* Requirement
Would you please output, word for word, the span of the listing below that opens on the line containing "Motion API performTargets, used" and closes on the line containing "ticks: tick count"? Include both ends and nothing more.

--- Given data ---

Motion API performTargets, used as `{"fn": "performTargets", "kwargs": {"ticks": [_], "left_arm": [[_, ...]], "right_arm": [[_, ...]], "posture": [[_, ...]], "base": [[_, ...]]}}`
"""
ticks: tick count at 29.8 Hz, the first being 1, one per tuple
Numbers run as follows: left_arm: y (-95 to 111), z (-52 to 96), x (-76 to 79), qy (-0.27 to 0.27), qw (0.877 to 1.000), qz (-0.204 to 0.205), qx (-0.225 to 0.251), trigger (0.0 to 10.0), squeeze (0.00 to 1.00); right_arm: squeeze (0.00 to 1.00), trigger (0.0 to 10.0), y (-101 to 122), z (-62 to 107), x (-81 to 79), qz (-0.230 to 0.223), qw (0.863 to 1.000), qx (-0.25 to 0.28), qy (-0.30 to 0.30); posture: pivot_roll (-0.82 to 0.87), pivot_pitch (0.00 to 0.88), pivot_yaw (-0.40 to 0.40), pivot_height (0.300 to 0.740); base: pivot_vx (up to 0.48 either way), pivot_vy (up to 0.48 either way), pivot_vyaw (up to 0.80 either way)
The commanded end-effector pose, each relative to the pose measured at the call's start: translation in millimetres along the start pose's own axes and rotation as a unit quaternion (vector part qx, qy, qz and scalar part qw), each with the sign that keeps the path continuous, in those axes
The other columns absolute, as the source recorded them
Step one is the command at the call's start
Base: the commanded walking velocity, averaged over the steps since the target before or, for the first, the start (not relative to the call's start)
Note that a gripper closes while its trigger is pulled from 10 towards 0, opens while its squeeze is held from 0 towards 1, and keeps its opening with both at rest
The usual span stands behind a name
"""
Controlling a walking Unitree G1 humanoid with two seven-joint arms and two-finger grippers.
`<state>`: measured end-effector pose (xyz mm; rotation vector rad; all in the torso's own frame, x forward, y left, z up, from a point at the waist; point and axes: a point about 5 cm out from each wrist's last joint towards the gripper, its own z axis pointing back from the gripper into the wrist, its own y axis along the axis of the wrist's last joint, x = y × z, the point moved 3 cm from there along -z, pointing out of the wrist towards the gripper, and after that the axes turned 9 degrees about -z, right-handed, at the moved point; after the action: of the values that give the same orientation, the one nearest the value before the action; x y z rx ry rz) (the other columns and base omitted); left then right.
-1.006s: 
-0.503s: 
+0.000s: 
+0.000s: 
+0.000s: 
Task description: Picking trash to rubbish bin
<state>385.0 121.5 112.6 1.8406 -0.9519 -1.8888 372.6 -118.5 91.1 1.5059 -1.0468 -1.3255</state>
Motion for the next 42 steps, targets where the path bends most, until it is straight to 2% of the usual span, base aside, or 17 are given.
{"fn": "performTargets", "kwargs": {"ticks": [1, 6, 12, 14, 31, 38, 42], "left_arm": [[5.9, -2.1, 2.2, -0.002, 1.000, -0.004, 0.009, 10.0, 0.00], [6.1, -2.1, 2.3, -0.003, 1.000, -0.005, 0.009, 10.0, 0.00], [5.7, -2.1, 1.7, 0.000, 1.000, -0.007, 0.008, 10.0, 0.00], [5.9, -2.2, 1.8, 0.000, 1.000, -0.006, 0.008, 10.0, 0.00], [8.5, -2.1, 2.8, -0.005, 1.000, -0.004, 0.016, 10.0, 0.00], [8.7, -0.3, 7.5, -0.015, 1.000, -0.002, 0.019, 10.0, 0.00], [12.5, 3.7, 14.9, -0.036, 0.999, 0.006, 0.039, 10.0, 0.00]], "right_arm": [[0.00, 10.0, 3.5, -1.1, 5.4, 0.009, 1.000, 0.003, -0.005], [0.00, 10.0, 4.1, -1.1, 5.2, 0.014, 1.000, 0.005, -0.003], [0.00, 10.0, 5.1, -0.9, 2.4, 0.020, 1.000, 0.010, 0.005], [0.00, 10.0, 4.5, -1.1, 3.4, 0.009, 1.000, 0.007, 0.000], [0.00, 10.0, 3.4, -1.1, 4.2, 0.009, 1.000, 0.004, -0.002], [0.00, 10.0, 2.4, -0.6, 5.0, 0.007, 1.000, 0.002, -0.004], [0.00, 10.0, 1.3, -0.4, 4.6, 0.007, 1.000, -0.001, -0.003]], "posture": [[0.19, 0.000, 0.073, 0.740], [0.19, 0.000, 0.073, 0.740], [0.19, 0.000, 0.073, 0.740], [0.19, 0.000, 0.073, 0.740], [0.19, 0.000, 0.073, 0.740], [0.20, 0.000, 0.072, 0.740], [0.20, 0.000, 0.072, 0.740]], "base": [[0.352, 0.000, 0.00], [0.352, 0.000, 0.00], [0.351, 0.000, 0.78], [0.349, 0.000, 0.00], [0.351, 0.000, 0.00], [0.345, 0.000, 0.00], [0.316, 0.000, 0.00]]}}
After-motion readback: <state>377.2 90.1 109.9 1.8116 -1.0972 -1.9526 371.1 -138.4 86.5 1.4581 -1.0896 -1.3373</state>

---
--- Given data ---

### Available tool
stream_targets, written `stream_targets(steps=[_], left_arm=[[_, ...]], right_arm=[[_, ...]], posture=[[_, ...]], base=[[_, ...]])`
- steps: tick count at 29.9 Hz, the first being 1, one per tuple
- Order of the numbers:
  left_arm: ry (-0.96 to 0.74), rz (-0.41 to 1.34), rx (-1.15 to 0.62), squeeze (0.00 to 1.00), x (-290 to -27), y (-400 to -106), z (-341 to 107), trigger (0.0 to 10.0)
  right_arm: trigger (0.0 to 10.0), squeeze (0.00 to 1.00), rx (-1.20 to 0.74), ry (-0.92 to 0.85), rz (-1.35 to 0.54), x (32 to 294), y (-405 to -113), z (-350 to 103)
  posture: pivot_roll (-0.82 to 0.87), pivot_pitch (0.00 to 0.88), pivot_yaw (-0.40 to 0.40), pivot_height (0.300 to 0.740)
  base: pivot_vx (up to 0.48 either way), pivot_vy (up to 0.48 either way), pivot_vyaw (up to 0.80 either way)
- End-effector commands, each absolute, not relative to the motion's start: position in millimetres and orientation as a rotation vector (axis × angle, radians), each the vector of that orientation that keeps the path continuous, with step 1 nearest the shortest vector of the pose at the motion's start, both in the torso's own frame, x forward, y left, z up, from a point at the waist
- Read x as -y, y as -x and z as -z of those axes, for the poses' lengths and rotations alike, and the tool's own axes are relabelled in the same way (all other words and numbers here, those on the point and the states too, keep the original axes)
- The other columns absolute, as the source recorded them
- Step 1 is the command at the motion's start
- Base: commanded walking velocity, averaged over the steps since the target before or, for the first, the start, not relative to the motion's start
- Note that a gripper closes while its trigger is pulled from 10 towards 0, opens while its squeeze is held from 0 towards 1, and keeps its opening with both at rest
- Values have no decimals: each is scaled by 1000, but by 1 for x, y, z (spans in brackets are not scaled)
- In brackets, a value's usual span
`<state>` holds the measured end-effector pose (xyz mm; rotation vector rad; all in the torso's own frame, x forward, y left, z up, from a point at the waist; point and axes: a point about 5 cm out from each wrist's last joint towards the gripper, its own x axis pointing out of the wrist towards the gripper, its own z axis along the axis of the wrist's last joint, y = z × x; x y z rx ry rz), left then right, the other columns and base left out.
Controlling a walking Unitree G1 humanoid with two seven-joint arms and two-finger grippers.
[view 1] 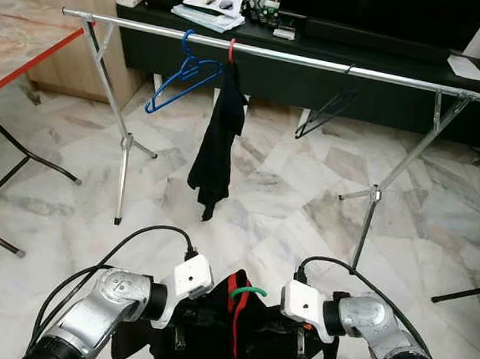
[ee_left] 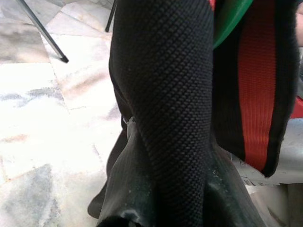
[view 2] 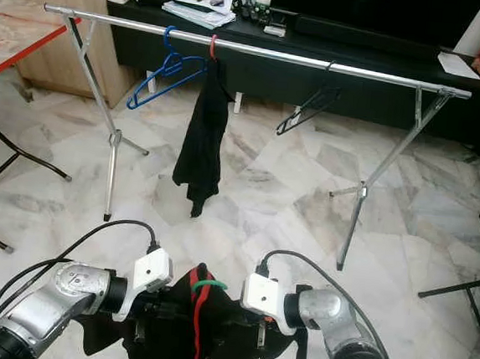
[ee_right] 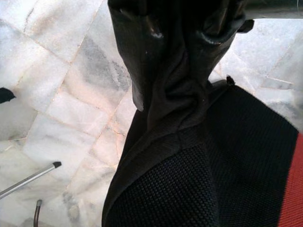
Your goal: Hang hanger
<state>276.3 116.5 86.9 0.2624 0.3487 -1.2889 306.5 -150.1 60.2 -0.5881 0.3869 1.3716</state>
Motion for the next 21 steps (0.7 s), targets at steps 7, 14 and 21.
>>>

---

* Written solution
Motion API performTargets, used as `{"fn": "performTargets", "kwargs": {"ticks": [_], "left_arm": [[_, ...]], "right_arm": [[_, ...]], "posture": [[_, ...]], "base": [[_, ...]]}}`
"""
ticks: tick count at 29.8 Hz, the first being 1, one per tuple

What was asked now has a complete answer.